**** Material provided ****
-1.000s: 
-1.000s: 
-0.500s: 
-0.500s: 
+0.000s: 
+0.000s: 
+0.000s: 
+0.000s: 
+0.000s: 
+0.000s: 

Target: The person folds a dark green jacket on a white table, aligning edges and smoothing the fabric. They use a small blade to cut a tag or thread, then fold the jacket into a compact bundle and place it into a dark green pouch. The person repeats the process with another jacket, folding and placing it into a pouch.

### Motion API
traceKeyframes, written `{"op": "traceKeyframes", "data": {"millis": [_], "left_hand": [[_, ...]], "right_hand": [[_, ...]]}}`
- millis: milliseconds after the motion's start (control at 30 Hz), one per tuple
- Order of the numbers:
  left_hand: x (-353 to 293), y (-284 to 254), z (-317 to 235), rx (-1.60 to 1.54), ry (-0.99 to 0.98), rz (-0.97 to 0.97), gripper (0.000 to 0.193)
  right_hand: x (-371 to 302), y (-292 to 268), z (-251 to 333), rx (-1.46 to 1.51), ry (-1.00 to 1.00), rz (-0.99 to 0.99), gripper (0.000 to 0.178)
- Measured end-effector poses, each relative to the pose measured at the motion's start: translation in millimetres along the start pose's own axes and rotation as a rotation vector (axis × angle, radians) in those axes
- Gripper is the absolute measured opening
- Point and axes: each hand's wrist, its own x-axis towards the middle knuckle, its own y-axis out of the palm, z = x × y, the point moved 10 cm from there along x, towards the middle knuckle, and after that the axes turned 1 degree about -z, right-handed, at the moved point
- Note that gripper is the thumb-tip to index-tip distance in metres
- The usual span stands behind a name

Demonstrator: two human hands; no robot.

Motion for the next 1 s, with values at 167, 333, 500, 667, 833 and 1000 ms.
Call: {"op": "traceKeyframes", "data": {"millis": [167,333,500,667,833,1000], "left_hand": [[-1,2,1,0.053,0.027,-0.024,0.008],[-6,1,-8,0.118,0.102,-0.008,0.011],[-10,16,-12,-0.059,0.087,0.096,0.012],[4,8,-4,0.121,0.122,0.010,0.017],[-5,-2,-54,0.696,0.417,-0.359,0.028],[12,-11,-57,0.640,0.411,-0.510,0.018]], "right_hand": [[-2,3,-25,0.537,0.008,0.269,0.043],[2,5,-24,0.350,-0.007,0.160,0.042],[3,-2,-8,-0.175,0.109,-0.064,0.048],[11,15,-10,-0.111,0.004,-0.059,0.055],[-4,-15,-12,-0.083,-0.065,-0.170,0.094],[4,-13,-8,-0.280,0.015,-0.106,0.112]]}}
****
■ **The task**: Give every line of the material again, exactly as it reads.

■ **Result**:
-1.000s: 
-1.000s: 
-0.500s: 
-0.500s: 
+0.000s: 
+0.000s: 
+0.000s: 
+0.000s: 
+0.000s: 
+0.000s: 

Target: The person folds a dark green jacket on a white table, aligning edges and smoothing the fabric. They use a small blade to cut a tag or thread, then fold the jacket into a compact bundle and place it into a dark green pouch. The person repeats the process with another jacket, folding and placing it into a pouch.

### Motion API
traceKeyframes, written `{"op": "traceKeyframes", "data": {"millis": [_], "left_hand": [[_, ...]], "right_hand": [[_, ...]]}}`
- millis: milliseconds after the motion's start (control at 30 Hz), one per tuple
- Order of the numbers:
  left_hand: x (-353 to 293), y (-284 to 254), z (-317 to 235), rx (-1.60 to 1.54), ry (-0.99 to 0.98), rz (-0.97 to 0.97), gripper (0.000 to 0.193)
  right_hand: x (-371 to 302), y (-292 to 268), z (-251 to 333), rx (-1.46 to 1.51), ry (-1.00 to 1.00), rz (-0.99 to 0.99), gripper (0.000 to 0.178)
- Measured end-effector poses, each relative to the pose measured at the motion's start: translation in millimetres along the start pose's own axes and rotation as a rotation vector (axis × angle, radians) in those axes
- Gripper is the absolute measured opening
- Point and axes: each hand's wrist, its own x-axis towards the middle knuckle, its own y-axis out of the palm, z = x × y, the point moved 10 cm from there along x, towards the middle knuckle, and after that the axes turned 1 degree about -z, right-handed, at the moved point
- Note that gripper is the thumb-tip to index-tip distance in metres
- The usual span stands behind a name

Demonstrator: two human hands; no robot.

Motion for the next 1 s, with values at 167, 333, 500, 667, 833 and 1000 ms.
Call: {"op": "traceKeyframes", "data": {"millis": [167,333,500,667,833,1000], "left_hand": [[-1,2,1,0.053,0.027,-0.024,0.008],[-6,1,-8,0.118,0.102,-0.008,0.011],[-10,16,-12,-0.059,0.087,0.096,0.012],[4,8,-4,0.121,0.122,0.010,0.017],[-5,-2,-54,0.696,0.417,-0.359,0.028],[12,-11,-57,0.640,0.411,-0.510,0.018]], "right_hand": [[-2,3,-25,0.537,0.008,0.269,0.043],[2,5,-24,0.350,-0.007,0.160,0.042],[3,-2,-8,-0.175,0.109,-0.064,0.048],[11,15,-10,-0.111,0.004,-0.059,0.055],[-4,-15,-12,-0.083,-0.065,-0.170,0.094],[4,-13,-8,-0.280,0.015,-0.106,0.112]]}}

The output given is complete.